In a trio of concerts in Boston, New York and Washington, Mr. Russell will conduct his London-based Living Time Orchestra, described by The London Times as "the living embodiment of vibrancy, unrivaled in its ability to thrill mind and body alike." The avant-garde jazz big band showcases Mr. Russell's exuberant and sophisticated compositions, complex, "rousingly beautiful" works that include now- classic milestones in jazz history.
With the world premiere of a new Russell work at the May 10 concert, Dialogue, for violin, piano, and synthesizers, Mr. Russell joins a distinguished roster of composers commissioned by the Library of Congress McKim Fund, among them Muhal Richard Abrams, Steve Mackey, Anthony Braxton, Anne LeBaron, Paul Dresher, Julia Wolfe, Donald Sur, Sir Roland Hanna, Ned Rorem, Ellen Zwilich and John Zorn.
Free tickets for the concert will be distributed by TicketMaster, at (301) 808-6900 or (410) 752-1200, for a nominal service charge of $2 per ticket, with additional charges for phone orders and handling. Concertgoers are encouraged to try for canceled or no-show tickets at the door on the night of the performance, beginning at 6:30 p.m.

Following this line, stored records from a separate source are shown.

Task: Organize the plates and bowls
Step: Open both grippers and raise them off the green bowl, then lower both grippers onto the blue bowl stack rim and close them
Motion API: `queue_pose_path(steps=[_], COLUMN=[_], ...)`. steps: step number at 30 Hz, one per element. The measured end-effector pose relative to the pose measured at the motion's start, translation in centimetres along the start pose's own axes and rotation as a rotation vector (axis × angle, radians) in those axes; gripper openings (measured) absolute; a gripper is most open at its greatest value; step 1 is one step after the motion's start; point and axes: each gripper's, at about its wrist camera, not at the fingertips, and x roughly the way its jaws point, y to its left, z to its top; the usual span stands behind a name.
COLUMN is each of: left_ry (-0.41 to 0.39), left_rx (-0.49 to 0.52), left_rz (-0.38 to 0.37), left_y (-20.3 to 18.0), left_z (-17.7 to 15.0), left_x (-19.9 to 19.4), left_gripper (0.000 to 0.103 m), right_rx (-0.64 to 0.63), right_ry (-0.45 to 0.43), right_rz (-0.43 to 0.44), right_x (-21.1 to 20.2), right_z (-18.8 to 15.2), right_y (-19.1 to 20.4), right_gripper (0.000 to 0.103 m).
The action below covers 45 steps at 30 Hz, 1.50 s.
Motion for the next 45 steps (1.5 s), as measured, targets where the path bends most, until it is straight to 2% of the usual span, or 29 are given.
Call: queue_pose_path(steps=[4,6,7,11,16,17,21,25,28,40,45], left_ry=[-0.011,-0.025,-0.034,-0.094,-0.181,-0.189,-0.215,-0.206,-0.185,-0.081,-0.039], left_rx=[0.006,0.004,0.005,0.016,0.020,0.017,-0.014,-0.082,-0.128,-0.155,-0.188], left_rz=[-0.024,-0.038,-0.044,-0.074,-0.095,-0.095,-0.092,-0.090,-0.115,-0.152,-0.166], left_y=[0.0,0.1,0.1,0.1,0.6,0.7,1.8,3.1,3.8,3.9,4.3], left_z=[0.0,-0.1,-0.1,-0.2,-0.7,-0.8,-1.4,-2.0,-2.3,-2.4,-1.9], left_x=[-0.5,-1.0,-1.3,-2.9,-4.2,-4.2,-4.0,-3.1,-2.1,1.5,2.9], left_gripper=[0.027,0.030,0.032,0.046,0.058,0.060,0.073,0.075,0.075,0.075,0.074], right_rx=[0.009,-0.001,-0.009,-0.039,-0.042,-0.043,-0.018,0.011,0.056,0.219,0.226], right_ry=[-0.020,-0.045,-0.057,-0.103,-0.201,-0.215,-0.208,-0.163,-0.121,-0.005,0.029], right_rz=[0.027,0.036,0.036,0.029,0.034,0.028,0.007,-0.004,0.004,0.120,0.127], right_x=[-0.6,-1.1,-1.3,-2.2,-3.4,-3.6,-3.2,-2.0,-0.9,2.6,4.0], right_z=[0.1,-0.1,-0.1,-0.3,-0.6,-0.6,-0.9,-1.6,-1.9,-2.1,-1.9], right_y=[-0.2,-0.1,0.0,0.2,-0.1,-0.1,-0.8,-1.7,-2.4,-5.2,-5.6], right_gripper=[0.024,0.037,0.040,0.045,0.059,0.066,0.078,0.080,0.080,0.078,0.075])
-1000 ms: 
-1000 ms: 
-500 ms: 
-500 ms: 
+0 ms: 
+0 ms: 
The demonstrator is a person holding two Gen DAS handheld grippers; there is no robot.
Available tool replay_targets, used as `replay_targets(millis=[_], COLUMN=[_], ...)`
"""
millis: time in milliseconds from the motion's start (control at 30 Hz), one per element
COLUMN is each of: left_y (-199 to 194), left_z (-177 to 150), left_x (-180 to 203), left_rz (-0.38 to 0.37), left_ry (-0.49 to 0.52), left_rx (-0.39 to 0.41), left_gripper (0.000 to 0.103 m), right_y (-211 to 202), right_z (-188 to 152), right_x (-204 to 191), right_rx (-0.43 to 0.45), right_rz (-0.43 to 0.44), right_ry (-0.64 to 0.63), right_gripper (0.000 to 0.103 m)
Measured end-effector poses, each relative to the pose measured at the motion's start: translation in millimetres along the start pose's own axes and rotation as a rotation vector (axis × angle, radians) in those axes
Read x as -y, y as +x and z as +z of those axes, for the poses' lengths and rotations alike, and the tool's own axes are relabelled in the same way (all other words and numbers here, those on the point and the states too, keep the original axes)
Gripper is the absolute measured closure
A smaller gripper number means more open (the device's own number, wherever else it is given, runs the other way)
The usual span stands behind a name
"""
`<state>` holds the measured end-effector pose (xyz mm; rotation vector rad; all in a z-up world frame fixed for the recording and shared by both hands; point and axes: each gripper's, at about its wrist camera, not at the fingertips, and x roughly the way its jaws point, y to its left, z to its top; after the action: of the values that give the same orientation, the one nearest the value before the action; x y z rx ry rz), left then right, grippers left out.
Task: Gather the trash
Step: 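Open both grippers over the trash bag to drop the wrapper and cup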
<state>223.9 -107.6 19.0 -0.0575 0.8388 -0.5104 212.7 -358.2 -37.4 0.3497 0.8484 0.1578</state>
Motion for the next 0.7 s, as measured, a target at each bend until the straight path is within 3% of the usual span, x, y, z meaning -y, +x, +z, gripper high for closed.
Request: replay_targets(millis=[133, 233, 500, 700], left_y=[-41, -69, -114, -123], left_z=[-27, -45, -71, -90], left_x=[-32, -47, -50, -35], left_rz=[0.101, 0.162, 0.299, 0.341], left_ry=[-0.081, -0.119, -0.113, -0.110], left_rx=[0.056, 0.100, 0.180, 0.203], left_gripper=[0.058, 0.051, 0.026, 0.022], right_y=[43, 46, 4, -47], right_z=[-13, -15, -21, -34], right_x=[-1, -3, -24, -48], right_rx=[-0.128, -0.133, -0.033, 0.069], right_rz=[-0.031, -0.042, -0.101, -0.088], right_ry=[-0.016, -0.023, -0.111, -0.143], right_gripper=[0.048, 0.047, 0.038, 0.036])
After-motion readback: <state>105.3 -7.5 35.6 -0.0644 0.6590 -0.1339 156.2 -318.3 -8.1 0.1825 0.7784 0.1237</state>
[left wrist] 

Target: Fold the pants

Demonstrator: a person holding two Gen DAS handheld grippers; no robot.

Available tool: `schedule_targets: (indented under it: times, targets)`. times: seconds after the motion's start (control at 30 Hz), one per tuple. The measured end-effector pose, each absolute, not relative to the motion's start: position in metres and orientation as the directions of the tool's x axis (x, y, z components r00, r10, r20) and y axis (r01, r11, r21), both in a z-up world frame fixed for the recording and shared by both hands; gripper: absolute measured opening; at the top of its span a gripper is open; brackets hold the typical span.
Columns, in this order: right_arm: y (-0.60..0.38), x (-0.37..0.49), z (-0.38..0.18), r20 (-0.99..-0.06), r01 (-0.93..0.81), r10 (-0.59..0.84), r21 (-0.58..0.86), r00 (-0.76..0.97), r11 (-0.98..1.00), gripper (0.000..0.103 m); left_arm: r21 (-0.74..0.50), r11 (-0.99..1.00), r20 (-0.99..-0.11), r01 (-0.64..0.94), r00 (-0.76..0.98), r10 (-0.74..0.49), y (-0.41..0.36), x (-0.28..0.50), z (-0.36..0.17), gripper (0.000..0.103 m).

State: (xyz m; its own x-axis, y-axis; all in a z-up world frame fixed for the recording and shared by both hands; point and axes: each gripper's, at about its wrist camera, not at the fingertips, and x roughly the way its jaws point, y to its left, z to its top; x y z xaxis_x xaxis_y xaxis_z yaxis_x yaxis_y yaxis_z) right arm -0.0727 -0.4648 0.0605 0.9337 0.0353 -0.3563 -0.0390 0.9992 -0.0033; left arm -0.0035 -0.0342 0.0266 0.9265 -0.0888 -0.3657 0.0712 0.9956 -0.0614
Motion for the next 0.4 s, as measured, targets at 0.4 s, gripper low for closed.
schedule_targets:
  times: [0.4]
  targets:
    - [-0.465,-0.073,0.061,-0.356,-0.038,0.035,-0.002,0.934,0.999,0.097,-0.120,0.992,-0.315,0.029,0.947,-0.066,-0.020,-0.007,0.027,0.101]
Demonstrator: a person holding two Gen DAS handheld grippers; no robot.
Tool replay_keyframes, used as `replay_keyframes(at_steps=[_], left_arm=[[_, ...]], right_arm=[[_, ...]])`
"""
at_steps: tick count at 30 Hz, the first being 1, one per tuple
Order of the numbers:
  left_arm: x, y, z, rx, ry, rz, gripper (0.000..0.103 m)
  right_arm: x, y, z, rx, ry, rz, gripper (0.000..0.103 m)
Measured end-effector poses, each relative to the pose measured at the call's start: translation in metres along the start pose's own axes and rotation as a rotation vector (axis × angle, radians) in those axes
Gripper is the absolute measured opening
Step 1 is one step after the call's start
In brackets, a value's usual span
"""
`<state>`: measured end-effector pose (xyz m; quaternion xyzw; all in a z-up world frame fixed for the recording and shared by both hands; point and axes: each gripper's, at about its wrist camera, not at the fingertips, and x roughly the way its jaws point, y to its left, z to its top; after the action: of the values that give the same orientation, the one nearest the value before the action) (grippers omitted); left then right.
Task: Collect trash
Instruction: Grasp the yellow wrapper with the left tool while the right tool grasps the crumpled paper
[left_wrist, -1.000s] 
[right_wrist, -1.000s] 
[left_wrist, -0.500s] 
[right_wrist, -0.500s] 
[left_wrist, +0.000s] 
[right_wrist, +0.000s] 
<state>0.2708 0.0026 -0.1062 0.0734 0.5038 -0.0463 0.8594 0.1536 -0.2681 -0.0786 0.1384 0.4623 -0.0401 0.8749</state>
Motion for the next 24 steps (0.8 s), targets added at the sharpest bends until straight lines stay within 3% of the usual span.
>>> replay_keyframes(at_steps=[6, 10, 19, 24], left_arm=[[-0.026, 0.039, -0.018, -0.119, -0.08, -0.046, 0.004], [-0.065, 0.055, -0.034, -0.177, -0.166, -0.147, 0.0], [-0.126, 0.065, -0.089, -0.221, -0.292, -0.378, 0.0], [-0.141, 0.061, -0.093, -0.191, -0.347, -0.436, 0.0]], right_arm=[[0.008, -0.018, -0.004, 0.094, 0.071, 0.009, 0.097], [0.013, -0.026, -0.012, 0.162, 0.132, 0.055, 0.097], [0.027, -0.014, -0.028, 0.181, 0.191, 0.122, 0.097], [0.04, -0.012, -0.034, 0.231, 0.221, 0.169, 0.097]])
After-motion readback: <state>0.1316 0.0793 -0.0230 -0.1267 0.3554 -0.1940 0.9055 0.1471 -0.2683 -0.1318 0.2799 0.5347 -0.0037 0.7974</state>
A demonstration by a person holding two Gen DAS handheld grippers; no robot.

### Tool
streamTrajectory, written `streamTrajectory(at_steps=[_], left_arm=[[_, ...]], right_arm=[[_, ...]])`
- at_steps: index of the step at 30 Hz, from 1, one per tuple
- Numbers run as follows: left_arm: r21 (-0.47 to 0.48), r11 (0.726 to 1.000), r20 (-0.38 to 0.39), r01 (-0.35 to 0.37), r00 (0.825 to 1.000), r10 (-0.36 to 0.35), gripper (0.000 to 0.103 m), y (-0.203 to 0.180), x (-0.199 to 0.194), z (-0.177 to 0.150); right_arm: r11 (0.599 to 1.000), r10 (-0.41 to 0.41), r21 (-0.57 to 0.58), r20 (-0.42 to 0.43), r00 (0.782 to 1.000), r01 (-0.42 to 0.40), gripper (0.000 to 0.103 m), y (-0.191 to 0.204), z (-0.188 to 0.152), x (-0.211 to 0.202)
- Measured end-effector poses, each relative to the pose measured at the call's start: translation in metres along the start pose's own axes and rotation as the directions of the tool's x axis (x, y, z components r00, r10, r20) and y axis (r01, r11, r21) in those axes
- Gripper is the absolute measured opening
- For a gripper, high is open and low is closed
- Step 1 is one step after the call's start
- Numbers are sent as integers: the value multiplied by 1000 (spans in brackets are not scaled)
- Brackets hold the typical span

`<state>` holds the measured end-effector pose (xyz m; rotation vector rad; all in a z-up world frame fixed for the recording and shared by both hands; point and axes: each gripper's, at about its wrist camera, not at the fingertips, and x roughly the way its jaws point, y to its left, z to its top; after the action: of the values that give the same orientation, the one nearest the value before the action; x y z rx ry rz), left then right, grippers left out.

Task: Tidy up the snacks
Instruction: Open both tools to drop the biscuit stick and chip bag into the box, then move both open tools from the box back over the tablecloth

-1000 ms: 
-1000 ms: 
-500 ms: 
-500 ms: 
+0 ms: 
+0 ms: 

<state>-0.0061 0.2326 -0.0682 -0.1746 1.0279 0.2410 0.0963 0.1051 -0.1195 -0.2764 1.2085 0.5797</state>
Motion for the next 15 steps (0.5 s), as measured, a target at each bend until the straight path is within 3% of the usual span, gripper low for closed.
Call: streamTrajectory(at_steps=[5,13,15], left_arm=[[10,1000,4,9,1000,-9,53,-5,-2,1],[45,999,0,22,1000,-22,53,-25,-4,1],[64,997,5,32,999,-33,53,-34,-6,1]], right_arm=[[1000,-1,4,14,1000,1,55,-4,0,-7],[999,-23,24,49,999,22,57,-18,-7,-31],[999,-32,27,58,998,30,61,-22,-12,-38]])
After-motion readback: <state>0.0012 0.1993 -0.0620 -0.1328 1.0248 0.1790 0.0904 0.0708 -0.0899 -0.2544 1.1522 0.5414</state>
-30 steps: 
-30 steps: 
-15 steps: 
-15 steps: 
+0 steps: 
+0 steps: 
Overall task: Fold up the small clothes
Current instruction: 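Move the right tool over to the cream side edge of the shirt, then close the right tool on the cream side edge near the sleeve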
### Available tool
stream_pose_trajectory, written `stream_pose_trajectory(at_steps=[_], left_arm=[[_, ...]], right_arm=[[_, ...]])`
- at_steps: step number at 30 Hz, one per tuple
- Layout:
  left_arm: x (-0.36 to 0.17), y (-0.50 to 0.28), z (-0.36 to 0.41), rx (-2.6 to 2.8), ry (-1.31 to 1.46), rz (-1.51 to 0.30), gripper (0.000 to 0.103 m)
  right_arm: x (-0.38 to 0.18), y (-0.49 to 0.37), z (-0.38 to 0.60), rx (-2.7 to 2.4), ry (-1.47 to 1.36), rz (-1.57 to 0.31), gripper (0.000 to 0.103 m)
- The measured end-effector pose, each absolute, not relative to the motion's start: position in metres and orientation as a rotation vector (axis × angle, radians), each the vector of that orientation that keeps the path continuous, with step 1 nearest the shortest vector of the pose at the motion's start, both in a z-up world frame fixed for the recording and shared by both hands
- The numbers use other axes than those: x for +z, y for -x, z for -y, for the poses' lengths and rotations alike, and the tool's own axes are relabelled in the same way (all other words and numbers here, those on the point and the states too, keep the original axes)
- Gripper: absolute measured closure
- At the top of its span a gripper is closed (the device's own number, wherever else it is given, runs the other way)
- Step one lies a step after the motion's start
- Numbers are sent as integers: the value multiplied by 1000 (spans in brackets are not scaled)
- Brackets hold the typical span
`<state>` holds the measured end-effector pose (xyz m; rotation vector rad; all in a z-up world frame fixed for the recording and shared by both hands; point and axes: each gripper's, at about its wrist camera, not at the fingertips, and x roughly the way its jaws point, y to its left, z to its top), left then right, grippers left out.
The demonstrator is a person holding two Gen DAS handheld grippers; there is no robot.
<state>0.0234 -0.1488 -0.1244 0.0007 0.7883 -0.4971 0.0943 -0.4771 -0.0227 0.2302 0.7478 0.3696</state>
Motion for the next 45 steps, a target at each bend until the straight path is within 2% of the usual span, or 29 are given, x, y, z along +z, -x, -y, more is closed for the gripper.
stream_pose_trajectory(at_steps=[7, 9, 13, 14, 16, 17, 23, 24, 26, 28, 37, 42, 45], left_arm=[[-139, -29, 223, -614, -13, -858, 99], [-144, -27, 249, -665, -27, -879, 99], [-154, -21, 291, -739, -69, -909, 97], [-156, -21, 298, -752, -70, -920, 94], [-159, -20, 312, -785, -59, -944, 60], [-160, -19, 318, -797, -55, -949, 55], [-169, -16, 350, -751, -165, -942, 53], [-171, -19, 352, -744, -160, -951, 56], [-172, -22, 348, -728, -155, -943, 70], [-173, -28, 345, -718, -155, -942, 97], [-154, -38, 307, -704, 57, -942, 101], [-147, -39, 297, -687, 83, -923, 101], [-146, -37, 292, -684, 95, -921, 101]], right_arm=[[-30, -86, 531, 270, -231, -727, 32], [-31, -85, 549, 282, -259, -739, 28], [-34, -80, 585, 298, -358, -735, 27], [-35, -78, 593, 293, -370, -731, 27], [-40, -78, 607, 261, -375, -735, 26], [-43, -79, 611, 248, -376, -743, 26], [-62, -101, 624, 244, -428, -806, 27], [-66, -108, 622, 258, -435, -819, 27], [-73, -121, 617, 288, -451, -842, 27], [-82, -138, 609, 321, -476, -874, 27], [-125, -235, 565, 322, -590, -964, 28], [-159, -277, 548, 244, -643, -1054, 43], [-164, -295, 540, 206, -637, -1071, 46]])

Long recognized as one of the most innovative composers in the evolution of contemporary jazz, George Russell started his career as a drummer, playing in a college band at Wilberforce University which is noted for producing great jazz artists such as Ben Webster, Coleman Hawkins, and Benny Carter. He toured as a drummer with the Carter orchestra, but later became a pianist and a member of a coterie of young innovators in New York City who frequented the 55th Street apartment of Gil Evans. The group included Miles Davis, Charlie Parker, Gerry Mulligan, and John Lewis of the Modern Jazz Quartet.
Mr. Russell published the first edition of his landmark music theory system in 1953. The ideas behind the Lydian Chromatic Concept of Tonal Organization were a crucial step toward the modal music of John Coltrane and Miles Davis, and its ideas continue to influence musicians in many genres.
Mr. Russell's classic recording, "Kind of Blue," served as a beacon for other modernists such as Eric Dolphy and Art Farmer. Other Russell compositions also influenced his peers: "Cubano Be/Cubano Bop," considered the first piece to combine Afro-Cuban rhythms with jazz; "A Bird in Igor's Yard," juxtaposing elements from Charlie Parker and Igor Stravinsky; and large-scale compositions such as "New York, New York" and "All About Rosie" remain important works for jazz scholars. In the 1960s Mr. Russell recorded six albums with a notable group featuring Don Cherry, Sheila Jordan, Dave Baker, and Steve Swallow. After a European tour with the group he remained in Scandinavia for five years. On his return to the United States, he was appointed to the jazz studies department of the New England Conservatory, where he continues today.